The UCL Practitioner
Friday, July 02, 2004
UCL/CLRA judgment affirmed 2-1 with brutal dissent
In Benson v. Kwikset Corporation, ___ Cal.App.4th ___ (Jun. 30, 2004), which was decided Wednesday but not posted to the court's website until yesterday, the Court of Appeal reaffirmed two points relating to proof in UCL and CLRA cases. First, it confirmed that the "reasonable consumer" standard applies. Slip op. at 16-17 (citing Consumer Advocates v. Echostar Satellite Corp., 113 Cal.App.4th 1351 (2003)). Second, it confirmed that statistical or survey evidence is not required to establish a false advertising or other "fraudulent" prong claim under the UCL. Slip op. at 17-19 (citing Brockey v. Moore, 107 Cal.App.4th 86 (2003)). Then, the court had some harsh words for the UCL:
We share our dissenting colleague's angst about both the effect of this law, particularly in an age of global trade, and the potential for abuse that may arise under the UCL. If we had the power to do so, we would rewrite the statute to address those concerns.

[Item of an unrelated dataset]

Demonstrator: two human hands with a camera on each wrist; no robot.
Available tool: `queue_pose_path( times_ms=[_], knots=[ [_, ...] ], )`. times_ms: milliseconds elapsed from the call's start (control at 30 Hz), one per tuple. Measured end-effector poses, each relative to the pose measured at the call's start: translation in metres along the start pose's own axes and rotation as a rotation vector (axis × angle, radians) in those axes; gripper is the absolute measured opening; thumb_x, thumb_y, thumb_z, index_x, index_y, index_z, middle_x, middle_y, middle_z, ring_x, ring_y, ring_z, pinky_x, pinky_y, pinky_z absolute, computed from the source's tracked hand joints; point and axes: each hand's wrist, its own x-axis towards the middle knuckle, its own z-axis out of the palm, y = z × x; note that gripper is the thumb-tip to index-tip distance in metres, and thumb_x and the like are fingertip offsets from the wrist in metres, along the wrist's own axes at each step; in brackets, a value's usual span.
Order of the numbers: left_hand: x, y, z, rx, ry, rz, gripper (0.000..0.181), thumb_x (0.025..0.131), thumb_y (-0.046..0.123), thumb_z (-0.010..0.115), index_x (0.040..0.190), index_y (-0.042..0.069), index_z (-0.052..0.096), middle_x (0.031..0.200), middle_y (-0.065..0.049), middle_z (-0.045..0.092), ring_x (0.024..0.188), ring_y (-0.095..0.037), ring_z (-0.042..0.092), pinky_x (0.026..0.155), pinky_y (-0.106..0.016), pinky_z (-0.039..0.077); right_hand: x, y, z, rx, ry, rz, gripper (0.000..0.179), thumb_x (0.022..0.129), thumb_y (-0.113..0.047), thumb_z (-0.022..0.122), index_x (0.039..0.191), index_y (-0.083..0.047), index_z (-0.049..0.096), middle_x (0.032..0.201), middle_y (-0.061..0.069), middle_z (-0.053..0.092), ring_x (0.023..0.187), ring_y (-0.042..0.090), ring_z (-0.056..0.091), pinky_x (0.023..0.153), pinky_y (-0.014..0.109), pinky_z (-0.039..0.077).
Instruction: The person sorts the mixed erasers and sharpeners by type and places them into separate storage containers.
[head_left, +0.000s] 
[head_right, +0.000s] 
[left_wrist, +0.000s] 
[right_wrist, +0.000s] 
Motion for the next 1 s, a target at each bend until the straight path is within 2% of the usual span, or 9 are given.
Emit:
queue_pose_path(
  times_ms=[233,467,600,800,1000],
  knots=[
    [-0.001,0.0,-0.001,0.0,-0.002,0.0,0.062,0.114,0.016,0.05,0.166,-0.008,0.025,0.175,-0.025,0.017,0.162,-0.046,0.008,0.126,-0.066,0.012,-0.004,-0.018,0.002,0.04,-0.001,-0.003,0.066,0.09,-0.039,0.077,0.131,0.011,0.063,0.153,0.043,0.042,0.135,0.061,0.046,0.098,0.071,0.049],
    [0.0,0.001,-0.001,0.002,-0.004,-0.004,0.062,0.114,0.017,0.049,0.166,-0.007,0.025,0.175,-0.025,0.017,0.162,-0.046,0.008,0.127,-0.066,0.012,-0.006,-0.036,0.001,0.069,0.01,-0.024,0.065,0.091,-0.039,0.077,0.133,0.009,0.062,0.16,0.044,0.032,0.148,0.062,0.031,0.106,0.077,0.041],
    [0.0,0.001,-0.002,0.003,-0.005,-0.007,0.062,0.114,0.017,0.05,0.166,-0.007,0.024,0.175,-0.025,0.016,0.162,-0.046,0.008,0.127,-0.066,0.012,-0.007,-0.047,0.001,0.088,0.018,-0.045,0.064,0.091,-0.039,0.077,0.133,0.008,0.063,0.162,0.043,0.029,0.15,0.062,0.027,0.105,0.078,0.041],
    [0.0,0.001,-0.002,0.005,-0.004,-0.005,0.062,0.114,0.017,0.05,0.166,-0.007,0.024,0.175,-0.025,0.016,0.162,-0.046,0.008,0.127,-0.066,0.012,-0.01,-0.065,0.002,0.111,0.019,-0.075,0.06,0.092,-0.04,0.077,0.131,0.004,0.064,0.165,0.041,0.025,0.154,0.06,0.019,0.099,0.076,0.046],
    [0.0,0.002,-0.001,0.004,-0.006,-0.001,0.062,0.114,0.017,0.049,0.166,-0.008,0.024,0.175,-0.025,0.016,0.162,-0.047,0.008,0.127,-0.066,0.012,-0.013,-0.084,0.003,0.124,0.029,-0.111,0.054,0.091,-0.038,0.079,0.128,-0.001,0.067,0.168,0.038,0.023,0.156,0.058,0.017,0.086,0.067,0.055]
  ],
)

Slip op. at 15. But that was nothing compared to the dissent:
Today’s majority decision only confirms the critics’ worst caricature of California’s unfair competition law (Bus. & Prof. Code, § 17200 et seq.)—that it has degenerated into nothing but a feeding frenzy for attorneys who use the law to shake down California businesses and chase jobs out of California. .... There has been no injury. No breach of contract. No one got hurt. The only money to change hands is the multimillion dollar windfall to the attorneys who brought this action if today’s decision is allowed to stand. And what has been accomplished by this litigation other than the enrichment of the plaintiffs’ attorneys? The only real results are negative, and especially negative to American workers. .... What is the difference between the $3 million attorney fees award here and the petty shakedowns which made the Trevor Law Group infamous in Southern California? Nothing but the size of the law firm and its target. .... Thus, if the Trevor Law Group sues an auto body shop over not having its license up to date, that is an abuse of the unfair competition law. But if a more established law firm sues a big corporation over an equally trivial putative violation—it is rewarded with $3 million in fees. The net result is to bless the same kind of abuse in which the Trevor Law Group engaged—looking for a hypertechnical violation of some law by a California business and then going after that business under section 17200 as a profit-making venture—with appellate holy water. .... The unfair competition law is not a bad law, but today it has been abused. One can only hope that the issue will be visited by our Supreme Court as soon as possible.
Slip dissent at 1, 7-9 (emphasis in original). That hurts, but $3 million will soothe a lot of wounds. Still, how long before we see something like this in a published majority opinion?